No Sir, this isn’t the alternative leadership that Kenyans expect

What you need to know:

  • While the brain-dead MPs have nothing to lose by confirming what they are made of, it does not seem to alarm Mr Odinga that such displays ultimately reflect badly on his own standing and raise questions whether he is, indeed, ready for leadership.
  • Now the same MPs who caused the ruckus by blowing whistles in Parliament are seeking to transform that shameful act of infamy into a “Firimbi” movement to lead the next phase of the struggle against the Jubilee regime.
  • After mismanaging the signature-collection campaign for the proposed referendum, Cord should have gone back to the drawing boards for some serious soul-searching, but instead Mr Odinga’s troops embarked on protests that have neither rhyme no reason.

There is this song I have recommended for every Kenyan president since I came of age, from Daniel arap Moi on to Mwai Kibaki and the incumbent, Uhuru Kenyatta.

Though his quest for State House looks like it is becoming more elusive as the years roll by, I would still recommend that opposition leader Raila Odinga put the same song on his iPod playlist.

The relevant lines from Jah Guide, by reggae great Peter Tosh, are simple: “Jah Jah guide me from my friends / cause I know my enemies...”

This is what should have been on Mr Odinga’s mind last Thursday when a small bunch of his pea-brained ODM members of Parliament chose to disrupt President Uhuru Kenyatta’s State of the Nation address.

To date I have not figured out what the MPs were protesting against and what they hoped to achieve, but they indeed succeeded in making utter fools of themselves.

The infantile display, beamed live across the globe, exposed for all to see the vacuity in opposition leadership.

While the brain-dead MPs have nothing to lose by confirming what they are made of, it does not seem to alarm Mr Odinga that such displays ultimately reflect badly on his own standing and raise questions whether he is, indeed, ready for leadership.

With the Jubilee coalition team of President Kenyatta and Deputy President William Ruto stumbling from one crisis to another, Mr Odinga should be primed to offer himself as alternative leadership.

Instead, he encourages mindless and unfocused protests that only betray the fact that the opposition is ill-suited to fill the gap.

Now the same MPs who caused the ruckus by blowing whistles in Parliament are seeking to transform that shameful act of infamy into a “Firimbi” movement to lead the next phase of the struggle against the Jubilee regime.

I have heard about building on success, but building on abject failure is a new concept altogether.
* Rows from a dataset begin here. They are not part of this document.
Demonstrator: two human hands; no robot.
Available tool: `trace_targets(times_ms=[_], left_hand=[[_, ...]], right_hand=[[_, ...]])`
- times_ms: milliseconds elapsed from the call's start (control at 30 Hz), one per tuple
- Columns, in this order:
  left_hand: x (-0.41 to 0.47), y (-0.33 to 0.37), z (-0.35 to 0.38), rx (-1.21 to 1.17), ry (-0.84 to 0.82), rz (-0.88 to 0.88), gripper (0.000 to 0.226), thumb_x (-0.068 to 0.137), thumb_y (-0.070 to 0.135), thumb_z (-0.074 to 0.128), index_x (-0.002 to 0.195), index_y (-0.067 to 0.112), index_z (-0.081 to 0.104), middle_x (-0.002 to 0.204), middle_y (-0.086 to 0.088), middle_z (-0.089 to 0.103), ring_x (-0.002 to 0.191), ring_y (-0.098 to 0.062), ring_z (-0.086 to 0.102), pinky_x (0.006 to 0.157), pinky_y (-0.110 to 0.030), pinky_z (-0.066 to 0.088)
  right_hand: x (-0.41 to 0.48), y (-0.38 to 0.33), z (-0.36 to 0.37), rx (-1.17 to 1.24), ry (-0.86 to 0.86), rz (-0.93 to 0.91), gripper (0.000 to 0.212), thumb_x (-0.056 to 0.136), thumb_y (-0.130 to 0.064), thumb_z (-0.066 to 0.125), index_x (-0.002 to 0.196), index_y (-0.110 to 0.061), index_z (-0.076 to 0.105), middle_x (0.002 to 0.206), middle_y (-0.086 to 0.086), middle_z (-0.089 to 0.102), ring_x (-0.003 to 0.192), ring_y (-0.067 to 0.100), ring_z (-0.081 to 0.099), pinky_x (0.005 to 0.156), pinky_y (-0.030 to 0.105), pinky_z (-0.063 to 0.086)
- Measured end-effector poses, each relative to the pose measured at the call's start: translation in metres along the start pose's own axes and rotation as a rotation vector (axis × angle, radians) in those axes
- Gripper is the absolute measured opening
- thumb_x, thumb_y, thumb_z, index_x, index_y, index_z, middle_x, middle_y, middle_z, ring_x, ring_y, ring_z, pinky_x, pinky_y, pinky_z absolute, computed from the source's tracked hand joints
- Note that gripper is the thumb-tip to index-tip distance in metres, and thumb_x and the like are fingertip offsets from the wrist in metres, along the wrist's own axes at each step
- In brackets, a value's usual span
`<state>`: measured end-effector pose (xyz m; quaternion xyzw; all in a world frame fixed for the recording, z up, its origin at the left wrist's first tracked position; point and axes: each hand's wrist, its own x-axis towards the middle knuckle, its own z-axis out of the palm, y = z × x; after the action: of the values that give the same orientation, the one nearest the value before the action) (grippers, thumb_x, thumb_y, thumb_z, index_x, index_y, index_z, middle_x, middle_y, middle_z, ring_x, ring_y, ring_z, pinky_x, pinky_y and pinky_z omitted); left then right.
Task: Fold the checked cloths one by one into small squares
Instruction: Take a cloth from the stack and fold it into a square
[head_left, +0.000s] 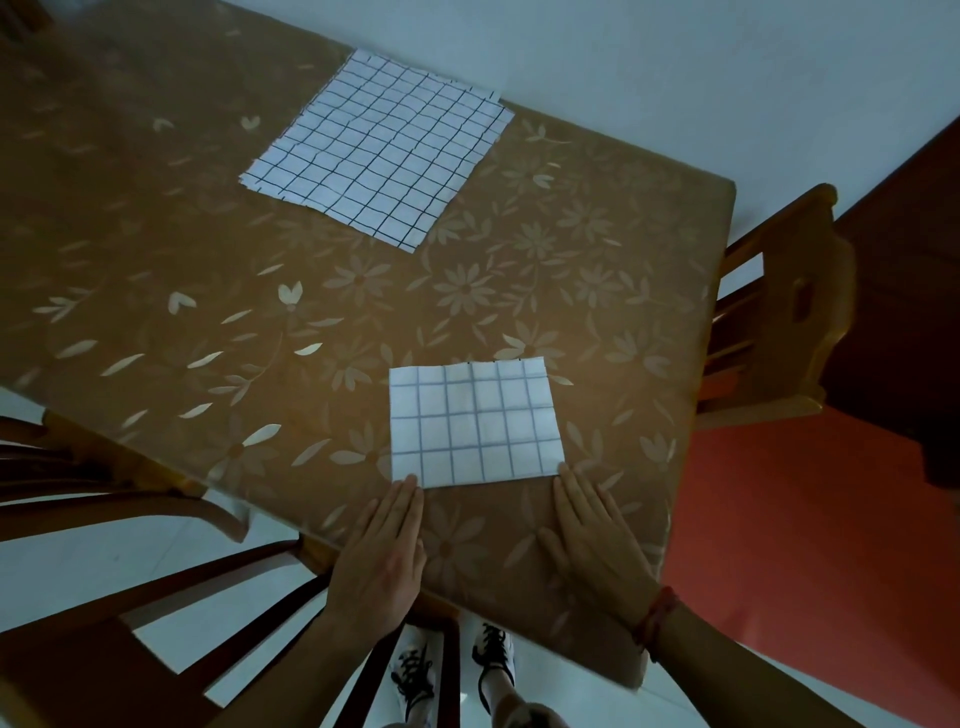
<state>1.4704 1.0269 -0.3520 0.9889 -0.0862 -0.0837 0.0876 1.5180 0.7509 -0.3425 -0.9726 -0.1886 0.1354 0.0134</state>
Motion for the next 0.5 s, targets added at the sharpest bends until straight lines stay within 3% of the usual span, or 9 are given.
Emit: trace_targets(times_ms=[133, 267, 400, 500], left_hand=[[0.001, -0.001, 0.000, -0.023, 0.008, -0.004, 0.056, 0.094, 0.027, 0.028, 0.142, 0.000, 0.041, 0.149, -0.013, 0.040, 0.138, -0.023, 0.037, 0.113, -0.035, 0.018], [0.001, 0.001, -0.002, -0.046, 0.023, -0.006, 0.056, 0.093, 0.027, 0.031, 0.139, 0.000, 0.045, 0.147, -0.013, 0.044, 0.136, -0.023, 0.041, 0.109, -0.037, 0.026], [0.002, 0.001, -0.002, -0.054, 0.020, -0.015, 0.055, 0.092, 0.027, 0.032, 0.139, 0.001, 0.046, 0.147, -0.011, 0.044, 0.136, -0.022, 0.040, 0.109, -0.037, 0.027], [0.003, 0.000, -0.001, -0.059, 0.010, -0.019, 0.056, 0.092, 0.028, 0.031, 0.140, 0.002, 0.045, 0.148, -0.010, 0.042, 0.137, -0.021, 0.039, 0.109, -0.037, 0.026]], right_hand=[[0.015, -0.005, -0.019, 0.149, 0.052, 0.074, 0.062, 0.093, -0.045, 0.035, 0.139, -0.005, 0.048, 0.140, 0.013, 0.051, 0.127, 0.029, 0.050, 0.102, 0.044, 0.045], [0.046, -0.008, -0.040, 0.470, 0.146, 0.232, 0.050, 0.092, -0.031, 0.054, 0.135, -0.006, 0.050, 0.134, 0.013, 0.053, 0.127, 0.033, 0.046, 0.107, 0.046, 0.040], [0.079, -0.006, -0.057, 0.715, 0.140, 0.454, 0.026, 0.091, -0.030, 0.055, 0.109, -0.013, 0.058, 0.095, 0.003, 0.063, 0.093, 0.026, 0.061, 0.078, 0.038, 0.050], [0.093, -0.004, -0.069, 0.789, 0.106, 0.571, 0.023, 0.092, -0.028, 0.055, 0.104, -0.009, 0.058, 0.082, 0.000, 0.058, 0.086, 0.025, 0.060, 0.070, 0.029, 0.042]])
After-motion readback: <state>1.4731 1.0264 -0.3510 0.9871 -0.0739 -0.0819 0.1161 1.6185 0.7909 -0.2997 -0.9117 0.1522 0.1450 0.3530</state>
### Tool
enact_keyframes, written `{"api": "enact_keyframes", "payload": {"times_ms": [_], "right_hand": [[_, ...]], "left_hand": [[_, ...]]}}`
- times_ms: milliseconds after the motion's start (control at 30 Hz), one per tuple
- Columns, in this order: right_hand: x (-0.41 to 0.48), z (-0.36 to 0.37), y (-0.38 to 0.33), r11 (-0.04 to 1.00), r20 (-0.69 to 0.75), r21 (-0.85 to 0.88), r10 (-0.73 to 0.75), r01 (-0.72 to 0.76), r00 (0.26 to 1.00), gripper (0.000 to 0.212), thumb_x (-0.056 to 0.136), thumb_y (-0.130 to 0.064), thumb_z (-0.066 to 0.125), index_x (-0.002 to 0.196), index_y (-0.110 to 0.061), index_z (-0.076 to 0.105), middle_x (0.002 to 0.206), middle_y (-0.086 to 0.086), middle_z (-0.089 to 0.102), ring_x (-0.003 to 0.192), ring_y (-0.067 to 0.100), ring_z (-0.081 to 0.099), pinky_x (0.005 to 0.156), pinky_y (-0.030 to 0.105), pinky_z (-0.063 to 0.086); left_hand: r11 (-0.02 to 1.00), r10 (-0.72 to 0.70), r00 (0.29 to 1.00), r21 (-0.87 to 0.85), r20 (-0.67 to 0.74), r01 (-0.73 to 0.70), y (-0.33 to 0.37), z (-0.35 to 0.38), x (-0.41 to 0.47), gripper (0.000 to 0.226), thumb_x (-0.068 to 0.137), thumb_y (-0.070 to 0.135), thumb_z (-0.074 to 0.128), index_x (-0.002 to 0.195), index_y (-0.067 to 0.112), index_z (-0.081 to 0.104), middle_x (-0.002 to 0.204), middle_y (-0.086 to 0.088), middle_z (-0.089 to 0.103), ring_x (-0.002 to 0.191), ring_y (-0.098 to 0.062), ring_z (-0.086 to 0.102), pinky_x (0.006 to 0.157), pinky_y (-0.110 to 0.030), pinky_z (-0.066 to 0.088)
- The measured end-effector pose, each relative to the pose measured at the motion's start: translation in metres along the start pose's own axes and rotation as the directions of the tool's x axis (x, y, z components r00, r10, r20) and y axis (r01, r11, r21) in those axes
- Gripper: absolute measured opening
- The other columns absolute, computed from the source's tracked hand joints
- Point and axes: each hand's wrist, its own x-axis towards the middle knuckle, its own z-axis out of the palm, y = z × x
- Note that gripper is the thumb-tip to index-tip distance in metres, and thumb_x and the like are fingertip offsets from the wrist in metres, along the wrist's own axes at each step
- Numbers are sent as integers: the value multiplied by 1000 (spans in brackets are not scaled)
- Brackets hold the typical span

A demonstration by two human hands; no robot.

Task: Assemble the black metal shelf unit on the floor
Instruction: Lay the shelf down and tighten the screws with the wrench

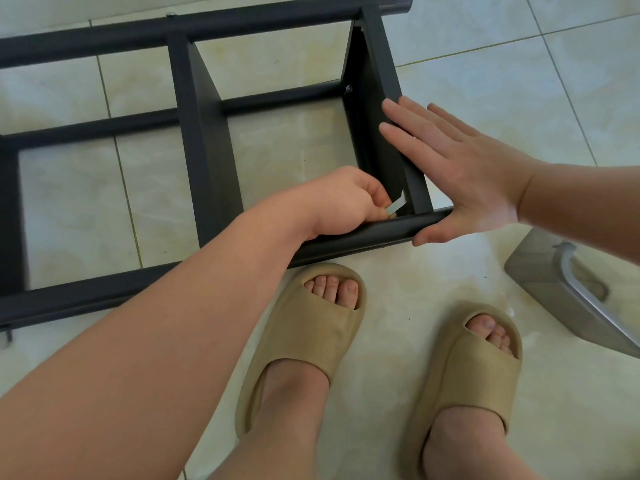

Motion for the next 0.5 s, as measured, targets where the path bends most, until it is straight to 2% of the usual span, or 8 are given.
{"api": "enact_keyframes", "payload": {"times_ms": [100,233,367,433,500], "right_hand": [[0,-1,0,1000,6,3,4,-4,1000,129,73,-91,41,161,-4,7,169,15,-4,157,32,-4,126,53,7],[0,-2,-1,1000,19,5,7,-7,1000,129,73,-93,39,161,-4,7,169,15,-5,157,31,-5,126,52,5],[0,-5,-3,1000,65,-2,20,-19,998,130,71,-92,40,162,-7,2,169,13,-10,156,29,-9,126,48,1],[0,-11,-5,999,112,-22,37,-35,993,130,71,-93,39,162,-10,-3,169,10,-15,156,25,-14,126,46,-4],[0,-19,-8,997,168,-35,76,-71,983,132,68,-95,37,161,-14,-10,167,5,-23,154,19,-22,125,43,-10]], "left_hand": [[1000,0,1000,-2,19,0,0,0,0,16,93,13,67,77,19,68,71,3,62,67,-11,53,75,-29,43],[999,-17,1000,-46,-3,17,-4,-3,0,6,91,17,70,90,22,74,75,6,70,71,-9,62,75,-25,48],[992,-55,997,-121,-62,48,-10,-7,1,16,90,9,69,82,23,71,70,5,74,67,-5,68,73,-20,57],[993,-96,990,-73,-103,89,-12,-9,0,20,90,5,66,77,18,71,74,-2,75,69,-11,68,80,-27,57],[987,-158,974,-4,-164,159,-12,-12,-3,19,91,5,62,76,17,68,84,-8,76,80,-19,69,87,-36,56]]}}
Yes, the MPs succeeded in attracting attention to themselves, but only for their disgraceful behaviour rather than anything good and noble.

STATESMANLIKE

The only success, and that was surely not intended, was in making President Kenya look presidential and statesmanlike.
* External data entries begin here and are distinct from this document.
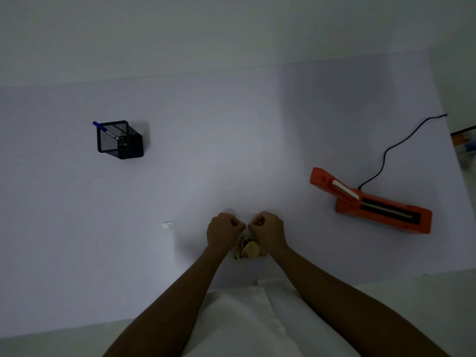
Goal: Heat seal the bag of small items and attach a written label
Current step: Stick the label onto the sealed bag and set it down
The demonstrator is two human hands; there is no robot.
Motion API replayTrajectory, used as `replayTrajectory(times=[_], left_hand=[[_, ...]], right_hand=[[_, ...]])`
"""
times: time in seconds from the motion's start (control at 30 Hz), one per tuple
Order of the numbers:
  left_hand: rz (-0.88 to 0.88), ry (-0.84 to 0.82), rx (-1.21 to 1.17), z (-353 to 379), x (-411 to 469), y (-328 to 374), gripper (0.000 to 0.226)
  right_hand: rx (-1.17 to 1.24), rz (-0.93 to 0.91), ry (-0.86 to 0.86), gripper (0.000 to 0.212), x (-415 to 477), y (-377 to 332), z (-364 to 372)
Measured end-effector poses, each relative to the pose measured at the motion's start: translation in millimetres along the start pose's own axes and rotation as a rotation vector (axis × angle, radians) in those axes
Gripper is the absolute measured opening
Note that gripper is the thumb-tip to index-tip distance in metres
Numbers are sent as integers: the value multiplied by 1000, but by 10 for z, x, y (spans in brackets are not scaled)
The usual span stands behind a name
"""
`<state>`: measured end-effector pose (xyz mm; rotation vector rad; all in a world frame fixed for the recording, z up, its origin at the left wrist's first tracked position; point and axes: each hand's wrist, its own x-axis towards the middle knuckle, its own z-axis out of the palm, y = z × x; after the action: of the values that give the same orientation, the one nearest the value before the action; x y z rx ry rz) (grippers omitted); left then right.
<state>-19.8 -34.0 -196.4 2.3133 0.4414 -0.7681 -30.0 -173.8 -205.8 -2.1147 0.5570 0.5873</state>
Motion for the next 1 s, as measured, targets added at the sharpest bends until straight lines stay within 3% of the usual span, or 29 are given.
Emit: replayTrajectory(times=[0.23,0.43,0.7,1.0], left_hand=[[-19,12,4,3,-32,50,23],[-59,25,15,-46,-11,7,31],[-81,50,10,-37,-28,3,33],[-52,30,29,-50,-10,-10,33]], right_hand=[[-18,10,24,7,-5,-33,31],[2,43,57,32,8,43,-55],[54,40,56,21,0,97,-101],[65,98,77,40,5,-8,15]])
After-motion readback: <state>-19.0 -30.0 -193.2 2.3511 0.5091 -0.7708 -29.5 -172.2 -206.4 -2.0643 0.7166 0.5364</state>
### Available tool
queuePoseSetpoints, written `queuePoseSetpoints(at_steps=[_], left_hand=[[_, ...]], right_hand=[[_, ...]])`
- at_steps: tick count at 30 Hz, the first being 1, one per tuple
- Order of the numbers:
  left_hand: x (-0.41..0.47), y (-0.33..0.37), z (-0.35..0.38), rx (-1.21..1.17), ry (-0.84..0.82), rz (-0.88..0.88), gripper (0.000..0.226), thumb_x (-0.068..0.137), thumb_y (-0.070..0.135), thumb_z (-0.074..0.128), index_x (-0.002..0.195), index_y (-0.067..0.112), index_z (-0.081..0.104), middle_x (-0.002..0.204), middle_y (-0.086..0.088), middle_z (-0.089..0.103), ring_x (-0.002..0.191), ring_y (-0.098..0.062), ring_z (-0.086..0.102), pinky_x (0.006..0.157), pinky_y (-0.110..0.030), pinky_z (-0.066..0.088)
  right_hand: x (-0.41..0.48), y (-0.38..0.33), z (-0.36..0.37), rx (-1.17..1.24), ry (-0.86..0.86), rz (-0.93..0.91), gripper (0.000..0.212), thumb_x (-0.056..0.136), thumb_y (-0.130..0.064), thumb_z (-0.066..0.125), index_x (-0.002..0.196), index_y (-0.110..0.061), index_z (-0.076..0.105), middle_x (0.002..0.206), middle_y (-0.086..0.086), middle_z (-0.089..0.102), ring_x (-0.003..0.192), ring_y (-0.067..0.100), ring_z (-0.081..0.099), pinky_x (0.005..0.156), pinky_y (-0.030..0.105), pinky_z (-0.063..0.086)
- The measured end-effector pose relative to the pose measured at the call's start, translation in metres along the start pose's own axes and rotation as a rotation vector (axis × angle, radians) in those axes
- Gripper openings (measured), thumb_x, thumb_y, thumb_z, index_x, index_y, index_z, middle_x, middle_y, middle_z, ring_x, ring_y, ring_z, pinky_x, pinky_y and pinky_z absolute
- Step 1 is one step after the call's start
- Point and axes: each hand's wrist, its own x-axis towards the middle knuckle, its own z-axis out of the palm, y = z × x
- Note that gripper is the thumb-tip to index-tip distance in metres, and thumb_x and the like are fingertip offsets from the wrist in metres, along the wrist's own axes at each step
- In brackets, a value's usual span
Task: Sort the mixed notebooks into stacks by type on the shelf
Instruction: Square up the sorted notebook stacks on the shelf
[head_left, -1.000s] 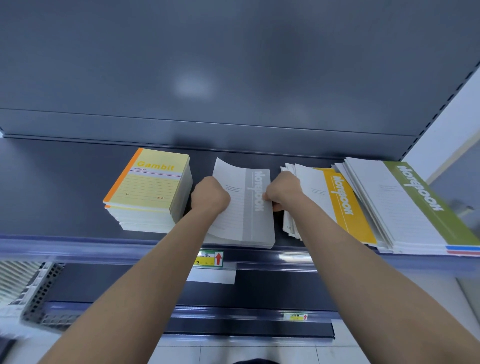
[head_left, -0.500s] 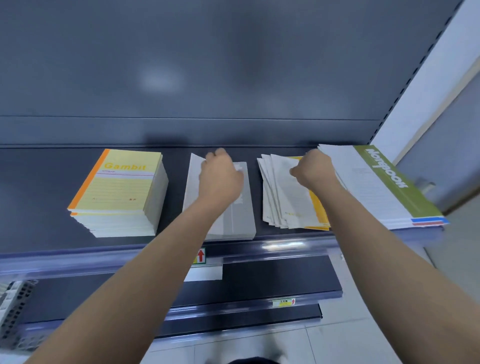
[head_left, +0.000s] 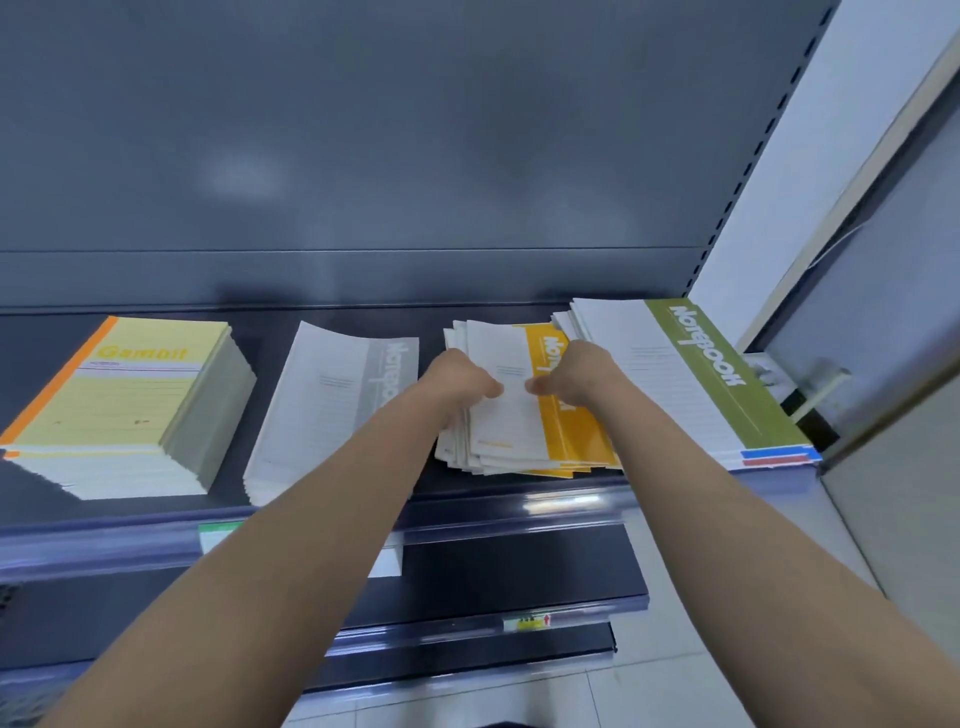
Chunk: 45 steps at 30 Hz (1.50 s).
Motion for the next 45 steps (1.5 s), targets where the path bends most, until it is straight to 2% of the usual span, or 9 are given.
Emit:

His calm and mature demeanour through the heckling was in sharp contrast to the stark raving mad protestations of a few misguided members on the opposition benches.

No wonder the President could afford that mischievous grin and the jocular asides because he knew that the opposition was only damaging its own cause, if it ever had any.

There are so many worthwhile issues that Mr Odinga should be directing his ODM and wider Cord coalition towards if the aim is to persuade Kenyan voters that there is a viable government in waiting.

Corruption, unemployment, the economy, insecurity, tribalism, crime, nepotism, unequal development, and poverty offer just a small sampling of the myriad issues Cord pinpointed before launching the ill-fated Okoa Kenya referendum initiative.

After mismanaging the signature-collection campaign for the proposed referendum, Cord should have gone back to the drawing boards for some serious soul-searching, but instead Mr Odinga’s troops embarked on protests that have neither rhyme no reason.

An alternative leadership must offer more than nuisance value. If there are issues worth protest, they must be clearly thought through and articulated rather than come across as mindless, desperate manoeuvres from the rabble in Parliament.

Now, do not get me wrong. I am not a status-quo defender. There is room for protests, demonstrations, marches, and other forms of expression and pressure in the quest for a just society.

Where the laws serve only the rulers, there is even justification for mass action or violent resistance. That is why we had the war for independence and the struggle against the Kanu one-party dictatorship.

But protest must also have its time and place. It must be founded on solid principles with clear vision and goals for the benefit of wider society.

What we are seeing now from an opposition more rudderless than the government does not pass muster.

If he still wants to make it to State House, Mr Odinga must get rid of his current lot of sycophants, hangers-on, and free-loaders and put in place a team that will chart a focused new path.